Il est vrai qu’il y a des obstacles qui rendent les choix difficiles : souvent la crainte, l’insécurité, les pourquoi sans réponse, beaucoup de pourquoi. Cependant, l’amour demande d’aller au-delà, de ne pas rester accrochés aux pourquoi de la vie en attendant qu’une réponse arrive du Ciel. La réponse est arrivée : c’est le regard du Père qui nous aime et qui nous a envoyé son Fils. Non, l’amour pousse à passer des pourquoi au pour qui, du pourquoi je vis au pour qui je vis, du pourquoi il m’arrive ceci au pour qui puis-je faire du bien. Pour qui ? Non seulement pour moi : la vie est déjà pleine de choix que nous faisons pour nous-mêmes, pour avoir un diplôme d’études, des amis, une maison, pour satisfaire ses propres intérêts, ses propres hobby. Mais nous risquons de passer des années à penser à nous-mêmes sans commencer à aimer. Manzoni a donné un bon conseil : « On devrait penser plus à faire le bien, qu’à se sentir bien : et ainsi on finirait aussi par se sentir mieux » (Les fiancés, chap. XXXVIII).

Mais il n’y a pas que les doutes et les pourquoi qui minent les grands choix généreux, il y a tant d’autres obstacles, tous les jours. Il y a la fièvre de la consommation, qui empoisonne le cœur de choses superflues. Il y a l’obsession du divertissement, qui semble être l’unique voie pour s’évader des problèmes et pourtant il n’est qu’un report du problème. Il y a le fait de se fixer sur ses droits à réclamer, en oubliant le devoir d’aider. Et puis il y a la grande illusion sur l’amour, qui semble être quelque chose à vivre à coup d’émotions, alors qu’aimer est avant tout don, choix et sacrifice. Choisir, surtout aujourd’hui, c’est ne pas se faire domestiquer par l’homologation, c’est ne pas se laisser anesthésier par les mécanismes de la consommation qui désactivent l’originalité, c’est savoir renoncer aux apparence et au paraître. Choisir la vie, c’est lutter contre la mentalité du utiliser-et-jeter et du tout-et-tout-de-suite, pour piloter l’existence vers l’arrivée au Ciel, vers les rêves de Dieu. Choisir la vie c’est vivre, et nous sommes nés pour vivre, et non pour vivoter. Cela, un jeune comme vous l’a déjà dit [le Bienheureux Pier Giorgio Frassati] : « Je veux vivre, non pas vivoter ».

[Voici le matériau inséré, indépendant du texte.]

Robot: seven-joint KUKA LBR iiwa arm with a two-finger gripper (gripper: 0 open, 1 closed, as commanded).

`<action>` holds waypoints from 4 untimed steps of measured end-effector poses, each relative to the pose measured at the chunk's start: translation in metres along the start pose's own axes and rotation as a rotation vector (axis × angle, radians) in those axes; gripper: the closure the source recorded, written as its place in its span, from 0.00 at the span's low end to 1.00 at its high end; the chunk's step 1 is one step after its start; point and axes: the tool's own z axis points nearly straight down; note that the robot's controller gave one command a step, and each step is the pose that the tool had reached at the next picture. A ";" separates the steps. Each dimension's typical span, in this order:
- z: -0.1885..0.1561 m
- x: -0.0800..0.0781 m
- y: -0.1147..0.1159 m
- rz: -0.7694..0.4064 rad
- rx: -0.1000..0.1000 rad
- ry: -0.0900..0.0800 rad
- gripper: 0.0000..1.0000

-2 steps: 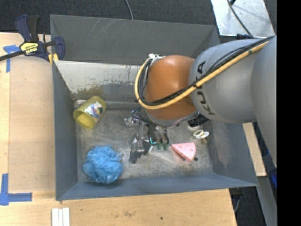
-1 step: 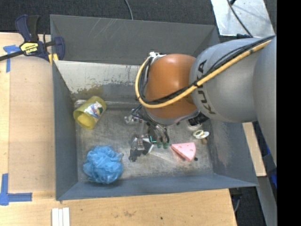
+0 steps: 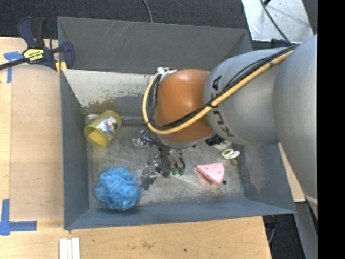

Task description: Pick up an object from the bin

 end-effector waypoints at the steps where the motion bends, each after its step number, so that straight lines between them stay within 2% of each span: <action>1: 0.024 0.008 0.034 -0.314 -0.004 0.007 0.00; 2: 0.058 0.020 0.059 -0.398 -0.003 -0.006 1.00; 3: 0.058 0.020 0.059 -0.398 -0.003 -0.006 1.00; 4: 0.012 0.022 0.065 -0.416 -0.003 0.009 1.00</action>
Offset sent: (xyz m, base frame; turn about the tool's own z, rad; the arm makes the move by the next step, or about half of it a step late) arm -0.0286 0.0579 -0.0641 -0.4003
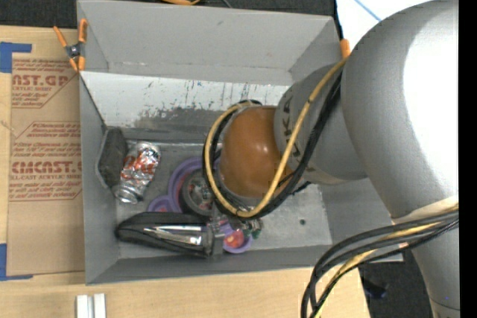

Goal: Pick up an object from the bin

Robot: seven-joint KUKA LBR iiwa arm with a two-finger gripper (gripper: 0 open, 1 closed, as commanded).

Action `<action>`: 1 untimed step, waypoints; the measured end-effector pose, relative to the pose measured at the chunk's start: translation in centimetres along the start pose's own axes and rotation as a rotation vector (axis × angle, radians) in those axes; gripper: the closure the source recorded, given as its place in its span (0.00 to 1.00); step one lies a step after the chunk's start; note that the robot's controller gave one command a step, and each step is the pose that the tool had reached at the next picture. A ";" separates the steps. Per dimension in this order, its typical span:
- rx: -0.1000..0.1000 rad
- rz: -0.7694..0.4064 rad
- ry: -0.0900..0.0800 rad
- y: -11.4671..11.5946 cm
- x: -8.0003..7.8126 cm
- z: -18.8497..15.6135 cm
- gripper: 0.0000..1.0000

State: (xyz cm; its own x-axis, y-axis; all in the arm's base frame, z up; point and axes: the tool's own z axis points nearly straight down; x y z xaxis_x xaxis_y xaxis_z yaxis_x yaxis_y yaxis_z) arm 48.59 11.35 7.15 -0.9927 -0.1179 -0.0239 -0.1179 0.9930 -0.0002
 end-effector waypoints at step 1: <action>0.000 0.001 0.001 0.0 0.0 0.0 1.00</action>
Offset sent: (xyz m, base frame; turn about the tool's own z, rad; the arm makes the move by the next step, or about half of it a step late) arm 0.0000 0.0000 0.0000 0.0000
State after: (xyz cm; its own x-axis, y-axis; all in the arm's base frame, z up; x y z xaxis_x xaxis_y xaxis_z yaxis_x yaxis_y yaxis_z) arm 48.55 11.32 7.12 -0.9929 -0.1167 -0.0225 -0.1168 0.9932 -0.0006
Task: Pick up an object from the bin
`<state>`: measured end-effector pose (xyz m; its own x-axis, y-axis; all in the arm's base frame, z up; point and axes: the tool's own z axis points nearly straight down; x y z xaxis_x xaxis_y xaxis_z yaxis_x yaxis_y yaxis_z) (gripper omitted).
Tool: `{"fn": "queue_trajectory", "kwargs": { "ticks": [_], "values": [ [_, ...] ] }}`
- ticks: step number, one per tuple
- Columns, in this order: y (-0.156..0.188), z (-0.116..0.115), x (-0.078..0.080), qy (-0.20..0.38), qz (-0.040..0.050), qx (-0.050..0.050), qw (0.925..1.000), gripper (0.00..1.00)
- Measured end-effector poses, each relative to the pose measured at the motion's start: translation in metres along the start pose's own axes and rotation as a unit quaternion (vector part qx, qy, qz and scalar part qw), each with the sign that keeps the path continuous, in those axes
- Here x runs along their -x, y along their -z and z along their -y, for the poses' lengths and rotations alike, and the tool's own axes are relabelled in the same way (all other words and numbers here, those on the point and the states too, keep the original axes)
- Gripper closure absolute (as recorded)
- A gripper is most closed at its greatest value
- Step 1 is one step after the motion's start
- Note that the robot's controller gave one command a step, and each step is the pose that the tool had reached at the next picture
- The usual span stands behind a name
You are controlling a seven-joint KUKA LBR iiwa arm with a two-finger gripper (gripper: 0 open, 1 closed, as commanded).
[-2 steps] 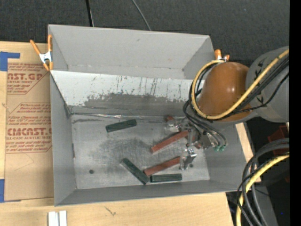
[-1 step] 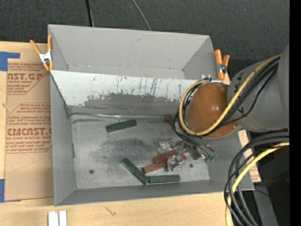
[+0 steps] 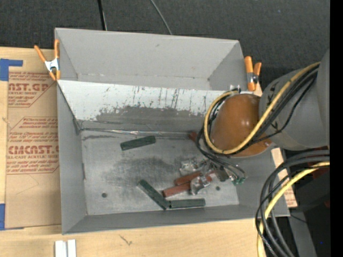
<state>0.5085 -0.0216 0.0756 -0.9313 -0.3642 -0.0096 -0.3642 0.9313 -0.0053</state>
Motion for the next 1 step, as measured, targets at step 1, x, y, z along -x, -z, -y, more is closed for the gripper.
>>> {"fn": "queue_trajectory", "kwargs": {
  "ticks": [1],
  "values": [
    [0.1721,-0.0128,0.0011,-0.001,-0.0037,0.002,1.0,1.0]
  ]
}}
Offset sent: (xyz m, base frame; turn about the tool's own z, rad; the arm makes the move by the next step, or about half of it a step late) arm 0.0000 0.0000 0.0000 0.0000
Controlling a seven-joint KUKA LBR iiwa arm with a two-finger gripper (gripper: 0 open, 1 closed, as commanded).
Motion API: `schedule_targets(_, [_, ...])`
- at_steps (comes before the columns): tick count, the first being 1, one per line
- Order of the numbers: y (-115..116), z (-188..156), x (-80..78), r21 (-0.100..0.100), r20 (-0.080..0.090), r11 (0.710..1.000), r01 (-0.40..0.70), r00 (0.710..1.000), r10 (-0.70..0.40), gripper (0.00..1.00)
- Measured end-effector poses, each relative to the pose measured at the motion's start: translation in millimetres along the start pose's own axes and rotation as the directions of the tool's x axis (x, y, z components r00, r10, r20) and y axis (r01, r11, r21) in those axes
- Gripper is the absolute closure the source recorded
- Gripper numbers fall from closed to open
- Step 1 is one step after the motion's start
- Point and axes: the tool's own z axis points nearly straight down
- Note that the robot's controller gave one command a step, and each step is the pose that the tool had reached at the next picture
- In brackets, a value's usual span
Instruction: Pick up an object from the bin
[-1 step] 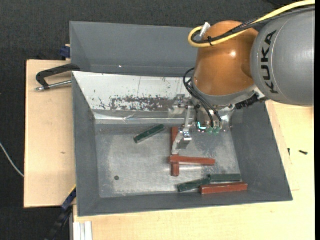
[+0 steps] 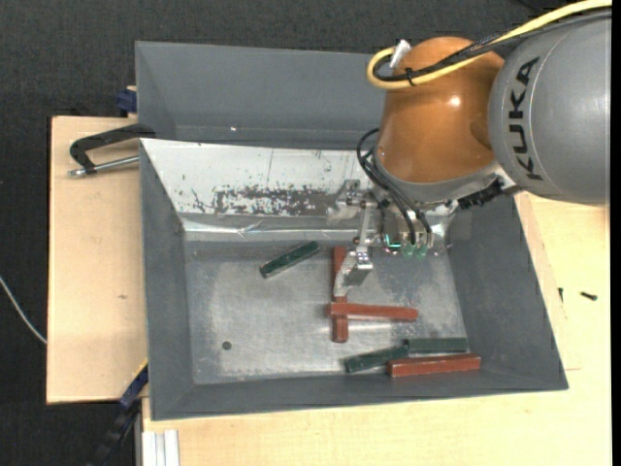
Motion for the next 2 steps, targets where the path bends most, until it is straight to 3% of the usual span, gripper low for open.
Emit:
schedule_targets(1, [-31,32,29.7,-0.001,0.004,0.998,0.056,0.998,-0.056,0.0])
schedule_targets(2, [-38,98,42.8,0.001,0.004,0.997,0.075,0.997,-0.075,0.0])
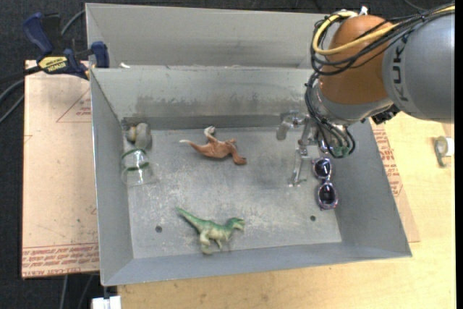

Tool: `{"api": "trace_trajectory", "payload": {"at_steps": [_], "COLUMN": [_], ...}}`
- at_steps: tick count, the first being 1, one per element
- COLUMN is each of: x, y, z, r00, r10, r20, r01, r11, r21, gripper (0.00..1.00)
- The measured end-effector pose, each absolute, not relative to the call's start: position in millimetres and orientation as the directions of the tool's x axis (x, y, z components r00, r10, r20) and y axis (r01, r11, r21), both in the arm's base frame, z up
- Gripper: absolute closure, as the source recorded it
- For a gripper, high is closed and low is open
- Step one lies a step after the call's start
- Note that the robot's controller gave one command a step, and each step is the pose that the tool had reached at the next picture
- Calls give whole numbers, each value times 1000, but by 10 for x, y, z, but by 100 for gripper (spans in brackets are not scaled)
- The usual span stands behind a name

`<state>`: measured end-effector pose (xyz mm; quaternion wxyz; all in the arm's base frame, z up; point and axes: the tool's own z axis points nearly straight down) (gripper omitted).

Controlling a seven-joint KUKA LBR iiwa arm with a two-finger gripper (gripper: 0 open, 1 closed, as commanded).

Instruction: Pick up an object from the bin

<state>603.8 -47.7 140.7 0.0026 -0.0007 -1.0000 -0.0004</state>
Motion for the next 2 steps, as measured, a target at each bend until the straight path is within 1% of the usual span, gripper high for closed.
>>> {"api": "trace_trajectory", "payload": {"at_steps": [1, 2], "x": [6053, 6313], "y": [-474, 461], "z": [1456, 1077], "r00": [-1000, -994], "r10": [0, 106], "r20": [-2, 1], "r01": [0, 106], "r11": [1000, 994], "r21": [0, 3], "gripper": [0, 0]}}
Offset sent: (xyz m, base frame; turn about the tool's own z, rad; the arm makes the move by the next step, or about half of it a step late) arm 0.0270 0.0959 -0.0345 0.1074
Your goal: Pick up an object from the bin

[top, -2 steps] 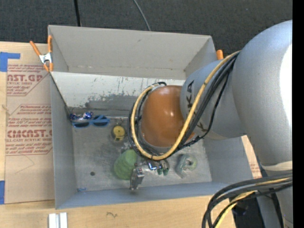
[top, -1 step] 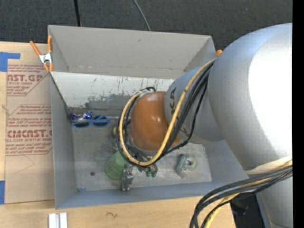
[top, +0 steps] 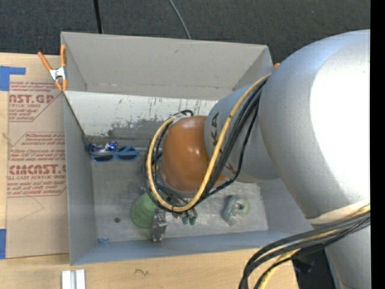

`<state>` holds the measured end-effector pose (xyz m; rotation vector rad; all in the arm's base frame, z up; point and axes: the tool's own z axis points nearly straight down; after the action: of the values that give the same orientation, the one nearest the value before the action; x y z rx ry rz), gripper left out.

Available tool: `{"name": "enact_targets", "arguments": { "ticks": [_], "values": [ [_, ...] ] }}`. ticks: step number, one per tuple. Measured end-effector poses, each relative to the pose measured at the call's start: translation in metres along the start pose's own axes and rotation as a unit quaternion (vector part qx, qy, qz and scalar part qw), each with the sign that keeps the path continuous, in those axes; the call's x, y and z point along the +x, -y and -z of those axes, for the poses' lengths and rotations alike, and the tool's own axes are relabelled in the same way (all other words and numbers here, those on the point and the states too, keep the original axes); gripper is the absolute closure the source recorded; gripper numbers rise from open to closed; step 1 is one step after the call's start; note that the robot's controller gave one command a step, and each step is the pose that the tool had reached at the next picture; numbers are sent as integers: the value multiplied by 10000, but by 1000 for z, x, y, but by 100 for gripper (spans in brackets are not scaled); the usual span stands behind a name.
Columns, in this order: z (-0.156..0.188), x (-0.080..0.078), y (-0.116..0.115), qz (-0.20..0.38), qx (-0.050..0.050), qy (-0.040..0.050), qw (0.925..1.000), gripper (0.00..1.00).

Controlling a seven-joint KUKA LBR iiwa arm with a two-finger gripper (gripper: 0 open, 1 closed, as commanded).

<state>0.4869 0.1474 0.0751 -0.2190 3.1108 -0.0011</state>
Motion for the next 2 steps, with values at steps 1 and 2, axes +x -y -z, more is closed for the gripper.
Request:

Chaque jour, de nombreux choix se présentent à notre cœur. Je voudrais vous donner un dernier conseil pour vous permettre de bien choisir. Si nous regardons au dedans de nous, nous voyons que souvent deux questions différentes surgissent en nous. L’une est : qu’est-ce que j’ai envie de faire ? C’est une question qui souvent trompe, parce qu’elle insinue que l’important c’est de penser à soi-même et de satisfaire toutes les envies et les pulsions qui viennent. Mais la question que l’Esprit Saint suggère au cœur en est une autre : non pas de quoi tu as envie ? mais qu’est ce qui te fait du bien ? C’est ici que se trouve le choix quotidien, qu’est-ce que j’ai envie de faire ou qu’est ce qui me fait du bien ? De cette recherche intérieure, peuvent naître des choix banals ou des choix de vie, cela dépend de nous. Regardons Jésus, demandons-lui le courage de choisir ce qui nous fait du bien, pour cheminer à sa suite, dans la voie de l’amour. Et trouver la joie. Pour vivre et non vivoter.